▶ About this exercise: What appears from the first line of the data below through the line containing "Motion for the", both included, should be copied exactly, and nothing else.

☆ ☆ ☆

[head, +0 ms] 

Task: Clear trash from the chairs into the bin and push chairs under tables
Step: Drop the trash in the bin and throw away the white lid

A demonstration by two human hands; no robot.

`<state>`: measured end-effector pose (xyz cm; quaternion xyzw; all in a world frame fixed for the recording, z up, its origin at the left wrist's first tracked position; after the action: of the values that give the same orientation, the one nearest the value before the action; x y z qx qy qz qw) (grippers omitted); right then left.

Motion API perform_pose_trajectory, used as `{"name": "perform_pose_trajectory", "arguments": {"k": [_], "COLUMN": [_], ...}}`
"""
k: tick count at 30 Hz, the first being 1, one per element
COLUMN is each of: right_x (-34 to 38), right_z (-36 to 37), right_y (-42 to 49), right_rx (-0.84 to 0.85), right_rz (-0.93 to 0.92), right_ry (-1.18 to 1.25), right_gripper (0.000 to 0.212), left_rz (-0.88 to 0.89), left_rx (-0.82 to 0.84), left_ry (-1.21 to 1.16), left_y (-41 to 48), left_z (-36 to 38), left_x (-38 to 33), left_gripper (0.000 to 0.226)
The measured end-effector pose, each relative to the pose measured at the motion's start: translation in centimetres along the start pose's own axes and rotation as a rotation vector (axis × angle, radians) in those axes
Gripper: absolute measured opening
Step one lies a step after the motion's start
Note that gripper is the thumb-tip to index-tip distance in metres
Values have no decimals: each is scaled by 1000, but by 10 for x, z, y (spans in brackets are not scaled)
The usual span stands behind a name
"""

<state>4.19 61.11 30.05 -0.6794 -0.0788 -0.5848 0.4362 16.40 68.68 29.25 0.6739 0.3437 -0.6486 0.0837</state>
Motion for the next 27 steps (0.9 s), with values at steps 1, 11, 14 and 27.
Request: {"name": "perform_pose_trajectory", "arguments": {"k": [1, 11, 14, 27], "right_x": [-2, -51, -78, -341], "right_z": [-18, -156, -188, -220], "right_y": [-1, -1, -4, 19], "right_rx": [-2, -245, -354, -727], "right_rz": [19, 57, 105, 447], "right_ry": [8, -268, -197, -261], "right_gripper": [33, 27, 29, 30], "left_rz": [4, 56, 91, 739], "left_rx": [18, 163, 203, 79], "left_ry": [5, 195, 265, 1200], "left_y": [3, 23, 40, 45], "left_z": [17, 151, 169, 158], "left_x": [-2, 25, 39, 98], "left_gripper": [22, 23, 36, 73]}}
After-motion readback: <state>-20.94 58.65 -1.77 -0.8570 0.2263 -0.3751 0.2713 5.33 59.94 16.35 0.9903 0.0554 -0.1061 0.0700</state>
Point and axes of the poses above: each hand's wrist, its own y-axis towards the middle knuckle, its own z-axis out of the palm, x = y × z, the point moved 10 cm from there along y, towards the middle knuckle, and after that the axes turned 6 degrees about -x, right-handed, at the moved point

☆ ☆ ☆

▶ Solution below:
[head, +0 ms] 

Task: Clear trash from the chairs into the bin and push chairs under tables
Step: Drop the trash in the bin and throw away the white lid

A demonstration by two human hands; no robot.

`<state>`: measured end-effector pose (xyz cm; quaternion xyzw; all in a world frame fixed for the recording, z up, its origin at the left wrist's first tracked position; after the action: of the values that give the same orientation, the one nearest the value before the action; x y z qx qy qz qw) (grippers omitted); right then left.

Motion API perform_pose_trajectory, used as `{"name": "perform_pose_trajectory", "arguments": {"k": [_], "COLUMN": [_], ...}}`
"""
k: tick count at 30 Hz, the first being 1, one per element
COLUMN is each of: right_x (-34 to 38), right_z (-36 to 37), right_y (-42 to 49), right_rx (-0.84 to 0.85), right_rz (-0.93 to 0.92), right_ry (-1.18 to 1.25), right_gripper (0.000 to 0.212), left_rz (-0.88 to 0.89), left_rx (-0.82 to 0.84), left_ry (-1.21 to 1.16), left_y (-41 to 48), left_z (-36 to 38), left_x (-38 to 33), left_gripper (0.000 to 0.226)
The measured end-effector pose, each relative to the pose measured at the motion's start: translation in centimetres along the start pose's own axes and rotation as a rotation vector (axis × angle, radians) in those axes
Gripper: absolute measured opening
Step one lies a step after the motion's start
Note that gripper is the thumb-tip to index-tip distance in metres
Values have no decimals: each is scaled by 1000, but by 10 for x, z, y (spans in brackets are not scaled)
The usual span stands behind a name
"""

<state>4.19 61.11 30.05 -0.6794 -0.0788 -0.5848 0.4362 16.40 68.68 29.25 0.6739 0.3437 -0.6486 0.0837</state>
Motion for the next 27 steps (0.9 s), with values at steps 1, 11, 14 and 27.

With this, the answer is finished.